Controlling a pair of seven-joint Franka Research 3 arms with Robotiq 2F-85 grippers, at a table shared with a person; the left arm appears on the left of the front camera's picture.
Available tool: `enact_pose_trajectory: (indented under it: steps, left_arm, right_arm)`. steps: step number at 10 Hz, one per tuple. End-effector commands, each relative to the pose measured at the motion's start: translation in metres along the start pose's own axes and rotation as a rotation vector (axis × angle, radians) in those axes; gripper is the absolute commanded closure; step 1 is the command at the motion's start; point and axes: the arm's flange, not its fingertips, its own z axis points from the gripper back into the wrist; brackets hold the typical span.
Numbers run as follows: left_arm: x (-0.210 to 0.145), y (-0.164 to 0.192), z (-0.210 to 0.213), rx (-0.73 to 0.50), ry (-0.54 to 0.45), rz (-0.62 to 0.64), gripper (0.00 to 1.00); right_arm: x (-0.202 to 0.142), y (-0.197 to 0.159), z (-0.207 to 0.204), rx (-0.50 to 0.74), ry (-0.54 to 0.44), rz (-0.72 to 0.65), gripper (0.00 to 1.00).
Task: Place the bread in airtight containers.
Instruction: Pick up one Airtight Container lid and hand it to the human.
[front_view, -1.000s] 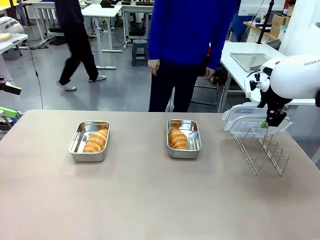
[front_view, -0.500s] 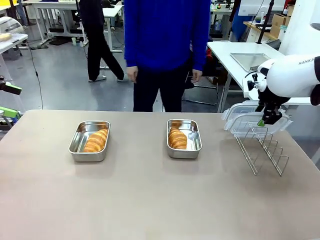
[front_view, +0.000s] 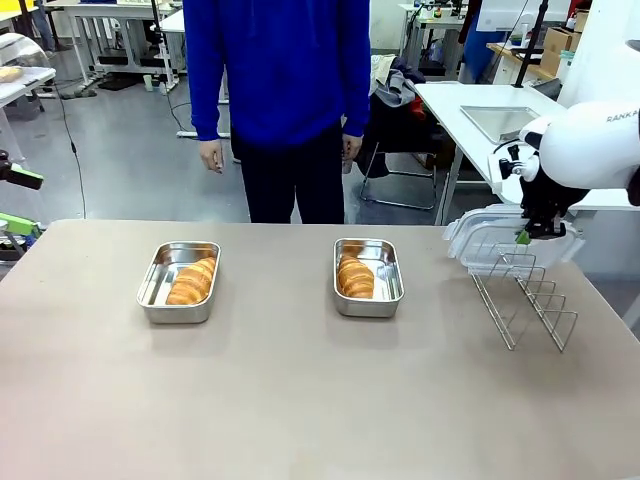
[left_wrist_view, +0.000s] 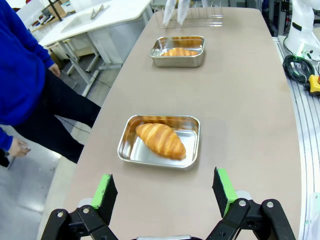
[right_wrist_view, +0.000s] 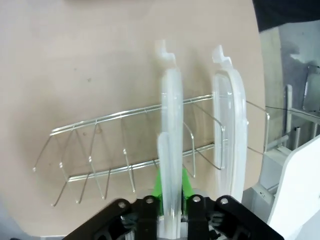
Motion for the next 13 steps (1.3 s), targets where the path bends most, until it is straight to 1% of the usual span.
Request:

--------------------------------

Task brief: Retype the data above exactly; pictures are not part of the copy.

Answer space:
Controlling a pair of seven-joint Franka Research 3 arms with Robotiq 2F-85 grippers, at a table shared with a person; the left arm appears on the left of the front camera's picture.
Available tool: `enact_pose_trajectory: (indented under it: steps, left_arm, right_arm)`. steps: step number at 10 Hz, one per tuple. End-effector commands, each relative to the pose measured at the motion's start: translation in metres along the start pose's own axes and rotation as a rotation vector (axis × angle, radians) in those axes; gripper is the absolute commanded closure; step 1 is the command at the motion's start; point and axes: the arm's flange, not its fingertips, its own z axis points from the gripper back into the wrist; brackets hold the typical span.
Numbers run as follows: left_arm: x (-0.210 to 0.145), y (-0.164 to 0.192), z (-0.210 to 0.213), rx (-0.73 to 0.50), ry (-0.54 to 0.45), rz (-0.62 to 0.64), gripper (0.00 to 1.00); right_arm: x (-0.202 to 0.142), y (-0.197 to 0.159), z (-0.207 to 0.204), rx (-0.50 to 0.74), ry (-0.54 to 0.44), rz (-0.72 to 0.65), gripper (0.00 to 1.00).
Task: Place the bread in airtight containers.
Instruction: Pick up one Airtight Container lid and hand it to the human.
[front_view, -1.000s] 
[front_view, -0.500s] 
[front_view, +0.000s] 
[left_wrist_view, +0.000s] 
[right_wrist_view, +0.000s] 
Motion for the next 13 steps (1.3 s), targets where the path bends most, until it is straight to 1% of the usual span.
Request:

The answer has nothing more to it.